Overall, deep learning has shown promising results in change detection of the remote sensing image, and the proposed models and techniques have significantly improved the accuracy and efficiency of the process. Although the change-detection methods for remote sensing imagery have made significant progress, there are still challenges in detecting the direction of areas of change by analyzing difference images, which can be summarized as follows. Firstly, difference images may cause a semantic collapse phenomenon. The original temporal image, as shown in
Figure 1a,b, contains obvious feature classification information, i.e., semantic information. However, the difference operation, as shown in
Figure 1c,d, can quickly locate the change region, but it also leads to a typical semantic collapse phenomenon where the semantic classification information disappears.
Secondly, the multimodal difference images provide complementary information. As demonstrated in the two modal difference images of the Berne data in
Figure 1c,d, the log-ratio difference image has less interference, but the change information is weak, which results in serious missed alarms. On the other hand, the mean-ratio difference image has prominent change information, but the strong interference leads to high false alarms. Thus, the interference and change performance of the two modal difference images are quite different, and improving the semantic perception of change detection through the complementary information of modal difference images is key to improving the overall performance of change detection.

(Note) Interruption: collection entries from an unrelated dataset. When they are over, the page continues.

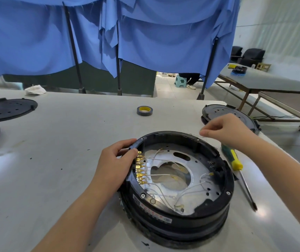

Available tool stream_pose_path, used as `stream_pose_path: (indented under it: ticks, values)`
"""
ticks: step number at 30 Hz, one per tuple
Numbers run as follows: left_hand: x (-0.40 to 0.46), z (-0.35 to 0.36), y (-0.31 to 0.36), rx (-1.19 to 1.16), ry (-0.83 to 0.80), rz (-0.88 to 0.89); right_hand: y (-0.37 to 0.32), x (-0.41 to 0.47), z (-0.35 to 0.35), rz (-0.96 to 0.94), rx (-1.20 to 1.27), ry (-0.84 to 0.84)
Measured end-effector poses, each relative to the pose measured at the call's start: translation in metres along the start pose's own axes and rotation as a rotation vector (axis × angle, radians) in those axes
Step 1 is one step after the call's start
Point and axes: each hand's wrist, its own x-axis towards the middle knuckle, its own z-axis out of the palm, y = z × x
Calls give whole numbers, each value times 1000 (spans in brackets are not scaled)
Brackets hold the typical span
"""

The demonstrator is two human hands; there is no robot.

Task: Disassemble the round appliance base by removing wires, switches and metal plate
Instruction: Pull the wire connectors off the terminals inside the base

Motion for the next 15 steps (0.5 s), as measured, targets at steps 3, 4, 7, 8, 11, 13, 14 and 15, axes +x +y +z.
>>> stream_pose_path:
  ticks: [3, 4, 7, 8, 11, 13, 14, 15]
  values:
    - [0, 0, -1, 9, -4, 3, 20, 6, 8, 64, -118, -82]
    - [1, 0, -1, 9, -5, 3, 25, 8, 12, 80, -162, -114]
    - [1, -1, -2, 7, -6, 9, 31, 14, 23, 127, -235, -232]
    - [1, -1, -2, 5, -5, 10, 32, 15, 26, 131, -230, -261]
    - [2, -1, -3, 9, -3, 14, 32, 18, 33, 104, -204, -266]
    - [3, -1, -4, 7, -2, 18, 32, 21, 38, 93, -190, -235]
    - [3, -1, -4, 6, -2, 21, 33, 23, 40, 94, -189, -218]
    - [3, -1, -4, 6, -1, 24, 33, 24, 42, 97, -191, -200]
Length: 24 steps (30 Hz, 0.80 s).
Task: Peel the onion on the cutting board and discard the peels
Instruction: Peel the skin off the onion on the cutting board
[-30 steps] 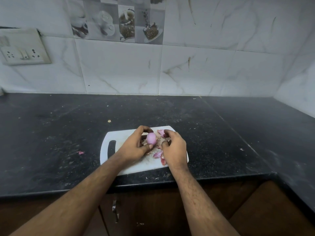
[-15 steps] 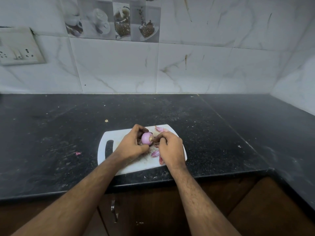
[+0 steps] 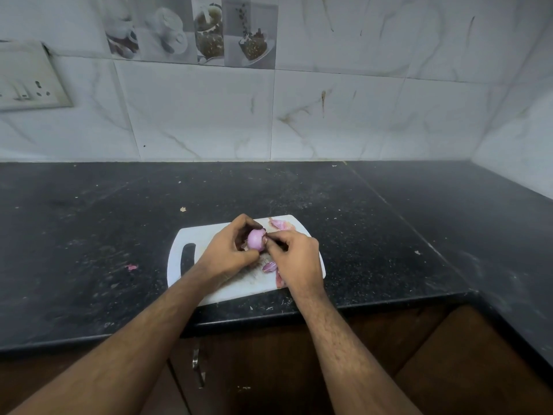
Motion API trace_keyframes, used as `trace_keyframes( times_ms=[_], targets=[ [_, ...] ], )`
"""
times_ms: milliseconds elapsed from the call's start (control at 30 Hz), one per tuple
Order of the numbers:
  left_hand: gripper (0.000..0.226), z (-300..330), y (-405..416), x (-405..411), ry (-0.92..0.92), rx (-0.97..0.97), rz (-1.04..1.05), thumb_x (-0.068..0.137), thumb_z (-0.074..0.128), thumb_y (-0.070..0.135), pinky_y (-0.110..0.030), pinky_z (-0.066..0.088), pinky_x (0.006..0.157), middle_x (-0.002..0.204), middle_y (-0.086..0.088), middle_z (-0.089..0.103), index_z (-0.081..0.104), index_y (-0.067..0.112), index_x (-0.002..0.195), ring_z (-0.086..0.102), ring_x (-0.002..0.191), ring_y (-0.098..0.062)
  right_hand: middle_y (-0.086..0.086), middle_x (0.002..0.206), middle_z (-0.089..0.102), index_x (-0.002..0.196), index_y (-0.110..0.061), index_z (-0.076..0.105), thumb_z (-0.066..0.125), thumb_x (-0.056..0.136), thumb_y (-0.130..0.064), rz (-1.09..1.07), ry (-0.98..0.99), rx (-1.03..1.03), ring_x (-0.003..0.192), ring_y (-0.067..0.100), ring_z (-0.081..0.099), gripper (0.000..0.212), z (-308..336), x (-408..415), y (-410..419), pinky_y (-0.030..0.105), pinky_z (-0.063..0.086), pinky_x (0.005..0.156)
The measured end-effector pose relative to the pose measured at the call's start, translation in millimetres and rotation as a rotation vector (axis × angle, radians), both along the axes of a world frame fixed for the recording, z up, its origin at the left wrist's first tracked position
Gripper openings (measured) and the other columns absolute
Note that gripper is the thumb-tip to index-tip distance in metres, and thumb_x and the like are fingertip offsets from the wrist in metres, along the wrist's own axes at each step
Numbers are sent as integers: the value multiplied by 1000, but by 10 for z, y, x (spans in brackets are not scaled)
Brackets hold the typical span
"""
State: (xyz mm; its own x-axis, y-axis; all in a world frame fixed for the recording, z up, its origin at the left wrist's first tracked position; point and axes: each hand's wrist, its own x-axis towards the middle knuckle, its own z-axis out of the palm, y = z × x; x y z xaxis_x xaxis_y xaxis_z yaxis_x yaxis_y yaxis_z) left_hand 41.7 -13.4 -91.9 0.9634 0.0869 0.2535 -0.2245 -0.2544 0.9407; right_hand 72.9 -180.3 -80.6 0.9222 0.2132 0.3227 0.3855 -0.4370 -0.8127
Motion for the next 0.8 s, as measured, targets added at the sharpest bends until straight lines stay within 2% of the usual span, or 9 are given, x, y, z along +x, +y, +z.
trace_keyframes(
  times_ms=[67,133,233,367,500,633,700,800],
  targets=[
    [36,7,-8,-4,-14,1,2,74,68,5,-37,54,75,103,-4,73,65,20,106,65,90,-13,-8,80,78,105,-21,82,72,98,-23,-13,13,10,54,8,72,13,-1,3,1,34,62,51],
    [38,14,-9,-4,-31,20,3,73,67,5,-31,53,79,106,-3,74,66,19,108,68,96,-15,-8,84,80,107,-22,82,72,97,-23,-27,-7,-13,68,5,74,14,-19,26,6,32,64,67],
    [40,7,10,8,-32,19,6,73,68,5,-34,56,87,109,-3,76,67,20,110,71,105,-23,-6,90,81,109,-21,82,72,96,-20,-32,-4,-19,74,6,75,16,-37,63,17,29,63,72],
    [41,2,22,15,-11,-1,9,72,71,6,-36,57,88,112,-3,76,69,24,109,72,107,-25,-5,89,81,106,-20,83,75,95,-19,1,56,33,68,12,77,13,-53,104,8,32,60,60],
    [38,1,34,12,23,-53,4,72,71,5,-39,58,83,114,-5,76,68,22,106,71,101,-20,-5,88,81,107,-18,83,76,95,-22,2,43,13,64,13,76,14,-39,90,13,35,64,64],
    [33,2,33,19,35,-88,-1,73,72,3,-33,55,77,115,-4,76,65,17,103,69,97,-15,-10,72,78,101,-21,84,77,94,-28,38,70,10,53,24,74,12,42,6,-24,41,61,51],
    [34,-4,26,29,34,-83,0,72,72,3,-34,54,79,116,-3,76,66,20,101,70,100,-15,-5,66,77,99,-22,84,77,94,-30,40,98,23,42,26,69,12,66,-9,-37,42,57,42],
    [34,-3,29,33,21,-59,17,69,72,6,-34,55,84,117,0,76,67,27,96,70,105,-15,-7,63,76,94,-24,84,79,92,-33,34,140,48,37,27,66,11,79,-14,-26,43,55,38]
  ],
)
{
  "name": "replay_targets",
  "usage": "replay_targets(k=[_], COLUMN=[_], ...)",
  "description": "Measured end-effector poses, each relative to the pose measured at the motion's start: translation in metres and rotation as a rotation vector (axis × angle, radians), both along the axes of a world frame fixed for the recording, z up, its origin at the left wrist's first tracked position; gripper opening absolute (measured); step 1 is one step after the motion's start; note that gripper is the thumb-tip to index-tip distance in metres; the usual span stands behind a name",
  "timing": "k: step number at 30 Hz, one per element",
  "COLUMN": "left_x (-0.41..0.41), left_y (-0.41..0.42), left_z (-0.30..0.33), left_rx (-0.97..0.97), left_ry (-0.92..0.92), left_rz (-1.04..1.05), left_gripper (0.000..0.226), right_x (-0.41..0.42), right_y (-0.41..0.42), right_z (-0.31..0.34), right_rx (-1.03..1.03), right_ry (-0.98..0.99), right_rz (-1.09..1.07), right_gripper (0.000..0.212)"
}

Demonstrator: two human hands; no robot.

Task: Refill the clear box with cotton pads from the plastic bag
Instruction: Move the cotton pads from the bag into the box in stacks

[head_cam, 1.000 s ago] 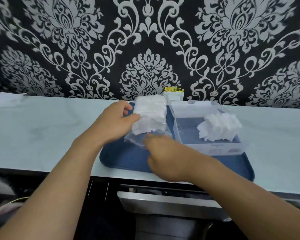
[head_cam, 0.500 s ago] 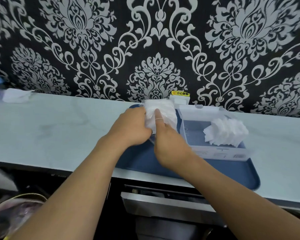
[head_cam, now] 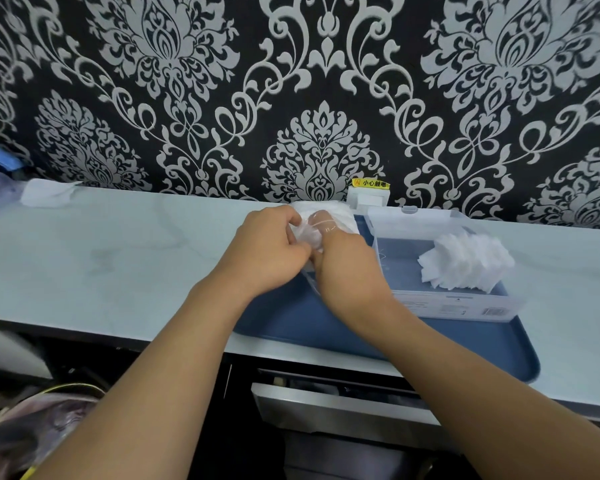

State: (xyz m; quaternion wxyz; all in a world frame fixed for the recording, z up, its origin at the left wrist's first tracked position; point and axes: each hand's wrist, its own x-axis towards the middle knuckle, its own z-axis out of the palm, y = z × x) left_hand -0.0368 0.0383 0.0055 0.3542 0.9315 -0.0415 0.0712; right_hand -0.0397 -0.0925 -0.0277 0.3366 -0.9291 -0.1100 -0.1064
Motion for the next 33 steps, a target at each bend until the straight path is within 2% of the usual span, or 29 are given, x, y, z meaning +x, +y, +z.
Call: replay_targets(k=[2, 4, 6, 11, 14, 16, 19, 21, 24, 26, 33], left_x=[0.0, 0.0, 0.0, -0.001, -0.001, -0.001, -0.001, -0.001, -0.001, -0.001, 0.001], left_y=[0.0, 0.002, 0.002, 0.0, 0.001, 0.002, 0.001, 0.001, 0.0, 0.001, 0.004], left_z=[0.0, 0.0, 0.0, -0.003, -0.002, -0.002, -0.003, -0.003, -0.004, -0.005, -0.007], left_rx=[0.015, 0.023, 0.031, 0.009, 0.014, 0.028, 0.027, 0.021, 0.041, 0.051, 0.051], left_ry=[0.013, 0.026, 0.033, 0.012, 0.011, 0.026, 0.059, 0.075, 0.098, 0.102, 0.051], left_rz=[0.002, -0.002, -0.009, 0.008, 0.014, 0.011, -0.014, -0.034, -0.074, -0.087, -0.043], left_gripper=[0.041, 0.044, 0.046, 0.034, 0.027, 0.024, 0.025, 0.026, 0.028, 0.031, 0.023], right_x=[0.001, 0.0, 0.001, -0.006, -0.011, -0.016, -0.02, -0.019, -0.016, -0.014, -0.015], right_y=[0.001, 0.0, -0.003, -0.003, -0.007, -0.01, -0.013, -0.014, -0.017, -0.019, -0.019], right_z=[-0.003, -0.001, 0.002, 0.001, 0.007, 0.013, 0.019, 0.02, 0.019, 0.019, 0.025], right_rx=[-0.022, -0.093, -0.116, -0.138, -0.321, -0.438, -0.511, -0.518, -0.518, -0.54, -0.64], right_ry=[0.019, 0.044, 0.089, 0.064, 0.0, -0.048, -0.07, -0.078, -0.036, -0.011, -0.003], right_rz=[0.008, 0.038, 0.044, 0.026, 0.006, -0.01, -0.028, -0.02, 0.022, 0.028, 0.022], right_gripper=[0.025, 0.048, 0.058, 0.034, 0.035, 0.027, 0.019, 0.022, 0.042, 0.047, 0.032])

To address the challenges mentioned above, this paper proposes a hierarchical fusion SAR image change-detection method based on hierarchical fusion conditional random field (HF-CRF). The main contributions are as follows.
Designing a dynamic region convolutional semantic segmentation module with a dual encoder–single decoder structure (D-DRUNet). It involves constructing a unary potential function by fusing multimodal difference-image features using neural networks, and enhancing the semantic perception capability of the CRF model.
Introducing a boundary prior to constructing a pair-wise potential function based on multimodal dynamic fusion, and enhancing the boundary perception capability of the CRF model.
This paper consists of the following three parts: the Method section provides a detailed description of the principle and implementation steps of the proposed method; the Experiment section provides the experimental results and analysis; and the Conclusion section summarizes the article.